All decisions, small or large, stem from either the trust of that deep seeded guide "gut instinct" in all of us or from some unnamed physical world influence. It seems the gut instinct isn't so tough to physical world standards as the subconscious disconnections progress. Suddenly, fitting in, power moves, and holding the histories held near and dear to us all influence more and more decisions in our life. It is why there was and is endless debates over endless amounts of human progression theories... it's what decides our favorite baseball team. The search for answers that are deep within ourselves is sub contracted to false guides: government, religion, or whatever it may be that we strive for in the physical world.

Being how much information humans process, I would add that the brains storage of data capabilities add to the struggles of decision making. And, I would hope that my computers decision making would alter some into the future as the information in the hard drives expand and adapt. I imagine I'd be in a coma if my brain were to start disregarding new data for future enlightenment. All this leads back to the fact that realities change as time changes and that realities are made for those that choose to not create their own realities.

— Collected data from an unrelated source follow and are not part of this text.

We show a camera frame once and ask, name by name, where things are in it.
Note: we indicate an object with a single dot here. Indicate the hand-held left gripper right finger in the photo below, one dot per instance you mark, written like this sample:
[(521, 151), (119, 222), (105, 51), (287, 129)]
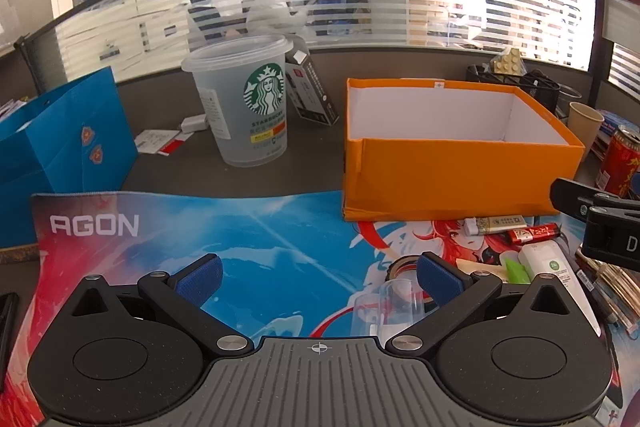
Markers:
[(440, 279)]

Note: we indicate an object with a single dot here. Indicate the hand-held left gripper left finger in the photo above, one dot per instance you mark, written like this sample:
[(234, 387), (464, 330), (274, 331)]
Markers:
[(200, 282)]

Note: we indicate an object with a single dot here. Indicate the blue paper bag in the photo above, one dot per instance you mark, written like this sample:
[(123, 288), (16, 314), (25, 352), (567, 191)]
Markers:
[(55, 157)]

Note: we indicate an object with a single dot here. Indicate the black mesh desk organizer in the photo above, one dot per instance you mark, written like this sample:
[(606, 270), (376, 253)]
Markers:
[(537, 89)]

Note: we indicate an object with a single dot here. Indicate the black and white carton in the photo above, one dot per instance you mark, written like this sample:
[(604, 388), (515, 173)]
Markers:
[(312, 92)]

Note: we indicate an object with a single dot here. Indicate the white partition panel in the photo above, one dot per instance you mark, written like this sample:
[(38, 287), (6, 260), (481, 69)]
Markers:
[(622, 17)]

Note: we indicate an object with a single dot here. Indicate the white remote device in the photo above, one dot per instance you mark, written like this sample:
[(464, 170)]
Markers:
[(555, 272)]

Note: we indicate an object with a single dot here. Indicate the cream building brick plate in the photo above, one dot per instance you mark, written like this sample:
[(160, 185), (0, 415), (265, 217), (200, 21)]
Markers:
[(506, 62)]

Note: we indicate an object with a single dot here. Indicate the beige paper cup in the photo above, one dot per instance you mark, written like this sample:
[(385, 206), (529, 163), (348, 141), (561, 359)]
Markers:
[(584, 127)]

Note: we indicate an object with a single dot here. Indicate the clear plastic cup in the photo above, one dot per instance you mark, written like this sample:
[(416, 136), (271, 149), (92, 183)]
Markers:
[(380, 312)]

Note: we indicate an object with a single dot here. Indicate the red drink can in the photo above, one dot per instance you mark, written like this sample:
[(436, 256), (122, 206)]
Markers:
[(620, 162)]

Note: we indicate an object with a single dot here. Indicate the white and red card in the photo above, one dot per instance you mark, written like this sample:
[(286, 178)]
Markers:
[(155, 142)]

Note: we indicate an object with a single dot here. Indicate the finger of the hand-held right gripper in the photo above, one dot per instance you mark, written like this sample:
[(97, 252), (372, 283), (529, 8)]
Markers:
[(575, 197)]

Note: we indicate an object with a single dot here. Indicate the white power adapter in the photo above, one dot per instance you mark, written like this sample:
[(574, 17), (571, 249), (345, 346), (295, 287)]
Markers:
[(194, 123)]

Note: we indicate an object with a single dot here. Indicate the beige small tube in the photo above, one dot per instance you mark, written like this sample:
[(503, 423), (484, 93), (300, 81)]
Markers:
[(497, 223)]

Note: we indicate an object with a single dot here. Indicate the frosted plastic cup green logo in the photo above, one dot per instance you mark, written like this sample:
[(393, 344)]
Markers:
[(235, 117)]

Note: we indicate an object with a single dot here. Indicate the printed desk mat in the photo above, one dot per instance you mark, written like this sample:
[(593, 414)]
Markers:
[(260, 237)]

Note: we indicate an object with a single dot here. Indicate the orange cardboard box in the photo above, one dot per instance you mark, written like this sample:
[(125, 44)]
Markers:
[(450, 172)]

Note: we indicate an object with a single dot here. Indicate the green packet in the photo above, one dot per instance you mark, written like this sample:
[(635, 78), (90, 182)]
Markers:
[(517, 272)]

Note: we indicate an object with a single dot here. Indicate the bundle of pens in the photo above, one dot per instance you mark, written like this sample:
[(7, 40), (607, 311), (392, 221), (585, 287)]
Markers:
[(617, 292)]

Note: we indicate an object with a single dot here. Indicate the red lighter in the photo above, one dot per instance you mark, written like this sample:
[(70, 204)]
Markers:
[(532, 233)]

I simply have no care for how I am viewed or integrated into the physical world... it seems to keep me honest you could say. Additionally, I strive to make decisions through the eyes of the struggle itself and who that struggle affects. This process helps learn the true realities that people can't hide. I don't want to say that I am 100% accurate all of the time, but good luck trying to get a lie past me. I simply gave up the childish act of lying once I learned that it is as readable as this post is hard to keep up with.

I never posted to the site before, but look forward to many more as I practice being a philosopher. I'd value input as to writing improvements I can make as well. Please don't flag me for being off topic... thoughts occur much quicker than action it seems! Just being honest!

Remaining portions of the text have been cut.